Ecological succession

  • Every community undergo a series of changes until a group of organisms is established which can live and reproduce most successfully in the area. This is called as biotic or ecological succession.
  • A biotic community is influenced by biotic factors physio - chemical changes factors and geographical factors.
  • Types of successional community
    Pioneer community → 1st community which appears on an area. Eg: lichens on rocks
    Serial community → pioneer community is followed by specific orderly sequence of series of plant communities. Eg: Bryophytes herbs, shrubs in xerophytes
  • Climax community is the last community. (mostly depends on climate. Eg: Forests, it is relatively stable).
  • Ecological succession is of two types 1° and 2° succession (depends on type of nudity of the area)
  • 1° succession occurs on biologically sterile area which has no record of any previous vegetation. eg: Newly created pond, new exposed rock area, soul dunes, igneous rocks
  • 2° succession occurs on an area which was previously occupied by vegetation, that was later destroyed by fire, deforestation, over graxing, volcanic eruptions and floods etc so it takes 100-200 years to complete.
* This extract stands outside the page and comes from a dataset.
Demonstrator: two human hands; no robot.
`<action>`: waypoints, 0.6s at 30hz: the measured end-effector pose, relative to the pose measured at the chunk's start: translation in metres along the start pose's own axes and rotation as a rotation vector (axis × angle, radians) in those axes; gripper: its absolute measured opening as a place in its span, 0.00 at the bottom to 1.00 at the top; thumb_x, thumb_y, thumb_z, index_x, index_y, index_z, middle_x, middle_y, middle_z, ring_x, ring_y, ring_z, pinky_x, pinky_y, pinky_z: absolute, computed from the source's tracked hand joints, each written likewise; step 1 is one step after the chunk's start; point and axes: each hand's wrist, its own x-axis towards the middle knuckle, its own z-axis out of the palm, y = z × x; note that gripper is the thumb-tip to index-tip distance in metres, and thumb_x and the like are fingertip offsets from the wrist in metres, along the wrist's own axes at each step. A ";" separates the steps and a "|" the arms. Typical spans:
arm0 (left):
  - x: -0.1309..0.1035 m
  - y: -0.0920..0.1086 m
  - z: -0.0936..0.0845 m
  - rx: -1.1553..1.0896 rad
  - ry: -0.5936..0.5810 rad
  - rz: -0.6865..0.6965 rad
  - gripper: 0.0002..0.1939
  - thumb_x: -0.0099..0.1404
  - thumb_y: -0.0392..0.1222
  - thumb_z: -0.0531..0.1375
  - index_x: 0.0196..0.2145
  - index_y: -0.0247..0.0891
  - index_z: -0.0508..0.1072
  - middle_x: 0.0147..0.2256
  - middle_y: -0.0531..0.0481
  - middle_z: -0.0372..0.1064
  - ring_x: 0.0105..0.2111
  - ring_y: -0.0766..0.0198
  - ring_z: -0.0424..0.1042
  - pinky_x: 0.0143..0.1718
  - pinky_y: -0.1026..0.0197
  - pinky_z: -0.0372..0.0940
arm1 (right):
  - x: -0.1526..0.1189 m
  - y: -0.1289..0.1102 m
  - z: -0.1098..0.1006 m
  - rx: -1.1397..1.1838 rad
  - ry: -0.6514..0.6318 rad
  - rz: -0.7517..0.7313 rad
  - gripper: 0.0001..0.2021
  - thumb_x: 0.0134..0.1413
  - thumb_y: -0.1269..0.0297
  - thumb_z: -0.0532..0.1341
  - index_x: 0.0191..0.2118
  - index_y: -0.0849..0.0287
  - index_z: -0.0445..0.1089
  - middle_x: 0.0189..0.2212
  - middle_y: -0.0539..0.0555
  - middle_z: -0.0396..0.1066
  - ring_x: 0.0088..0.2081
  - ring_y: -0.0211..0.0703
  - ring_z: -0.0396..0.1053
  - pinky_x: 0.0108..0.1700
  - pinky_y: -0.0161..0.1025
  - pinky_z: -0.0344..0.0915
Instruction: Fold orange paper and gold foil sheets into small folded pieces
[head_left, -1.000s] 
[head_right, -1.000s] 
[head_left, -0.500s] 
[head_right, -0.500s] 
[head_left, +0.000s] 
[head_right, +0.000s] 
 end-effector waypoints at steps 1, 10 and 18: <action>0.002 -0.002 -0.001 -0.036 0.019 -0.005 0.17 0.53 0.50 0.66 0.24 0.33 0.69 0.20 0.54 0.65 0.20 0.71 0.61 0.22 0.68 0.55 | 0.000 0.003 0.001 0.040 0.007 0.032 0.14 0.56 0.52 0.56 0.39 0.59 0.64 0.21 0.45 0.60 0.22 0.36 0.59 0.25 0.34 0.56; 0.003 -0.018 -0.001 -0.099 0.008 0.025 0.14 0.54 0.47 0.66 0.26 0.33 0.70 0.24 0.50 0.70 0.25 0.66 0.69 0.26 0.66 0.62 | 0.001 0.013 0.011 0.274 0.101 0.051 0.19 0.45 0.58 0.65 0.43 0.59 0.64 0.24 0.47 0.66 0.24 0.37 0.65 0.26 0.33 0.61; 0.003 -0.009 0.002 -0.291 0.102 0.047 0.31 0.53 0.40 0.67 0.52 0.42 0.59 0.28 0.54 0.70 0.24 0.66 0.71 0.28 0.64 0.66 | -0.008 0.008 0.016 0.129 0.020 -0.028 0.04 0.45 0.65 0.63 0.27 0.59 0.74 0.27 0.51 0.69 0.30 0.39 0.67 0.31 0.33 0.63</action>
  • Autogenic and allogenic succession : when a community replaces the other due to modification of the environment by the community itself, the succession is said to be allogenic when a community replaces the other largely due to the forces other than the effects of communities on the environment.
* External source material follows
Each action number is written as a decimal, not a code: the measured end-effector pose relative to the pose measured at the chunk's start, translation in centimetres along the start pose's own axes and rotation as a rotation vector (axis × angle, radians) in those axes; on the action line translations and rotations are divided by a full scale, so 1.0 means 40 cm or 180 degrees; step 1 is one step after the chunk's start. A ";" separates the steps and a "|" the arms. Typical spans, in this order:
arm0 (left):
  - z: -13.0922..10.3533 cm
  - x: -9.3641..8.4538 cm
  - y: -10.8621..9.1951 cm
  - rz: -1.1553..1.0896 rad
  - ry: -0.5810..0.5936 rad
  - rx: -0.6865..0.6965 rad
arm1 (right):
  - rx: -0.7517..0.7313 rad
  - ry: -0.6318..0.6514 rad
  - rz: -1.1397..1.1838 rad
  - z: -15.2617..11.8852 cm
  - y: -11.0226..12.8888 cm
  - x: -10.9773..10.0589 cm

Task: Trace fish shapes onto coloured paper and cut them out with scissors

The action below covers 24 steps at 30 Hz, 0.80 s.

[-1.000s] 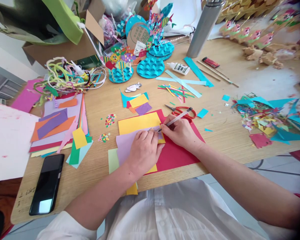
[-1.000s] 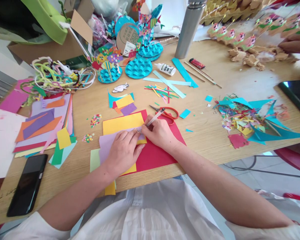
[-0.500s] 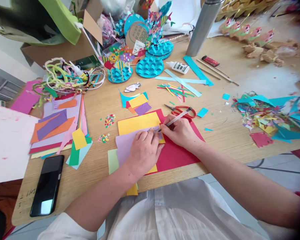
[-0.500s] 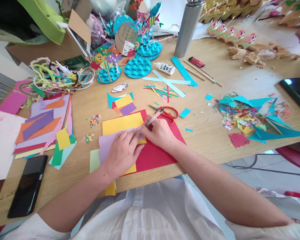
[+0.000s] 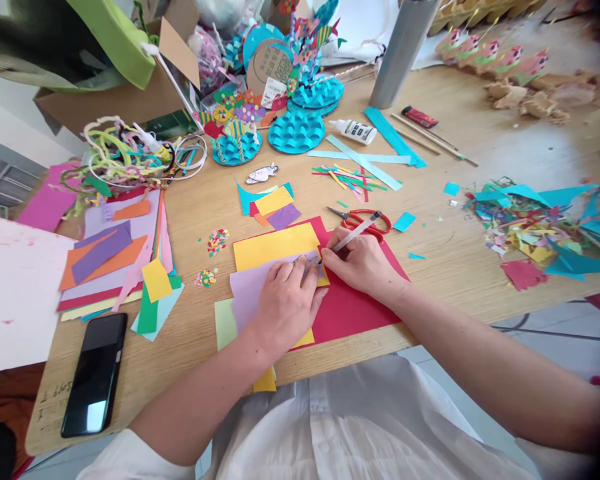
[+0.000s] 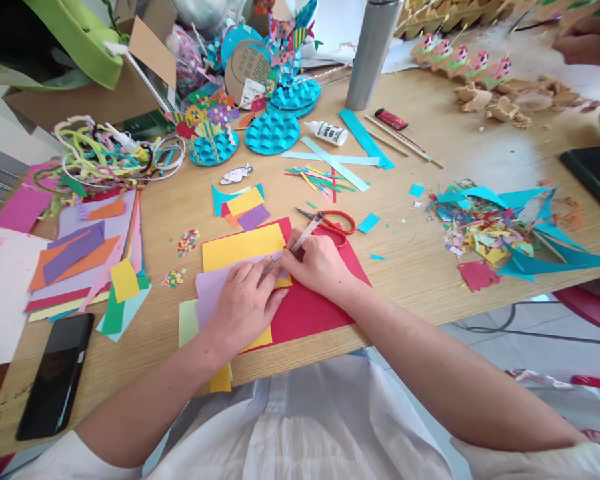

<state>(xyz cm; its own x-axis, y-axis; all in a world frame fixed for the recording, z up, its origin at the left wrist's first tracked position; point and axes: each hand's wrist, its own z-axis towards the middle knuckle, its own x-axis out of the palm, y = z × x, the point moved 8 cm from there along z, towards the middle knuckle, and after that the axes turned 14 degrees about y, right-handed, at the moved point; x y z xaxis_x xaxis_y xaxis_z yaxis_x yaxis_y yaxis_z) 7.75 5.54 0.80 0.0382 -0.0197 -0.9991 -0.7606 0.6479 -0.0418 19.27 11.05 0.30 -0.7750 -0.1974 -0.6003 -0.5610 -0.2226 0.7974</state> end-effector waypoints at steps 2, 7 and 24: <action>0.000 0.000 0.000 0.0007 0.0002 0.0000 | 0.0005 0.0006 -0.0011 0.000 -0.001 0.000; -0.001 0.001 0.000 0.0011 0.0036 0.0000 | -0.0019 -0.0007 0.0001 0.001 -0.002 0.000; -0.002 0.001 -0.002 0.0040 0.0049 0.0019 | 0.0041 -0.0020 -0.0079 -0.001 0.002 -0.006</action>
  • Autotrophic succession is characterized by early dominance of heterotrophs and beings in predominantly inorganic environment.
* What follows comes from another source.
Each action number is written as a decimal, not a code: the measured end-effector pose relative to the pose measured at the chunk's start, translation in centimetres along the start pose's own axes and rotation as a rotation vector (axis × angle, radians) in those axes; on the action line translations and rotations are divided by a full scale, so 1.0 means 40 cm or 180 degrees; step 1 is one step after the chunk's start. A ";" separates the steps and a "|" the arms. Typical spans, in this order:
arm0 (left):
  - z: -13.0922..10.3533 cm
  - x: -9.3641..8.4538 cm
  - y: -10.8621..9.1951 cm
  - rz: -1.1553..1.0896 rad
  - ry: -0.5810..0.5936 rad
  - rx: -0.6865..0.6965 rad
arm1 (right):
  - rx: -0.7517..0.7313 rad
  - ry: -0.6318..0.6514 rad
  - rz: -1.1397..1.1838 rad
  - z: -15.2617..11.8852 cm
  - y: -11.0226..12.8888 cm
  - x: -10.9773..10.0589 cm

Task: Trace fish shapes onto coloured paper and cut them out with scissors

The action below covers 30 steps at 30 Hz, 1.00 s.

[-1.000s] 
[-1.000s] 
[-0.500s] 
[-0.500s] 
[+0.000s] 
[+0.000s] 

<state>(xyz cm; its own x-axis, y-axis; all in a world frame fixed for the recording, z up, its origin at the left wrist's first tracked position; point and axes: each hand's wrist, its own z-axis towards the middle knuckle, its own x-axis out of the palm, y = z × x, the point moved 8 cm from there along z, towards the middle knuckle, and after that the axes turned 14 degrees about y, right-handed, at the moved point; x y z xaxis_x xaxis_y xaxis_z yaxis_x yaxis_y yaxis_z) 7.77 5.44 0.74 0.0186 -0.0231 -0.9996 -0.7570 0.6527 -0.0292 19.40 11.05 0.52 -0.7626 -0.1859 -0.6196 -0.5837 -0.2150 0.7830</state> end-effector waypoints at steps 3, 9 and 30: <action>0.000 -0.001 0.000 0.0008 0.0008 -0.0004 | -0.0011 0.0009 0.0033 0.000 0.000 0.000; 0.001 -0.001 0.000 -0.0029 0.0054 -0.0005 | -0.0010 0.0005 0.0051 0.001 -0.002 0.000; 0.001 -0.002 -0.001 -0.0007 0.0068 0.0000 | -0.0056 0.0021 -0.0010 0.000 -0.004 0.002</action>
  • Heterotrophic succession is characterized by early dominance by heterotrophs and beings in a predominantly organic environment.
  • Contents of ecological succession.
    Hydrosene (succession on pond)
    (i) Plankton stage: eg: diatoms, bacteria etc. (pioneer stage)
    (ii) submerged stage: eg: Hydrilla, vallisneria, Najas
    (iii) Floating stage: eg: Nymphaca, Azolla, Lemna, etc.
    (iv) Reed swamp: eg: sagittaria, typha, scirpus etc.
    (v) Marsh/sedge meadow: eg: Juncus, cyperas.
    (vi) Woodland: eg: salix, populus, etc
    (vii) Climax: eg: Acer, quercus etc.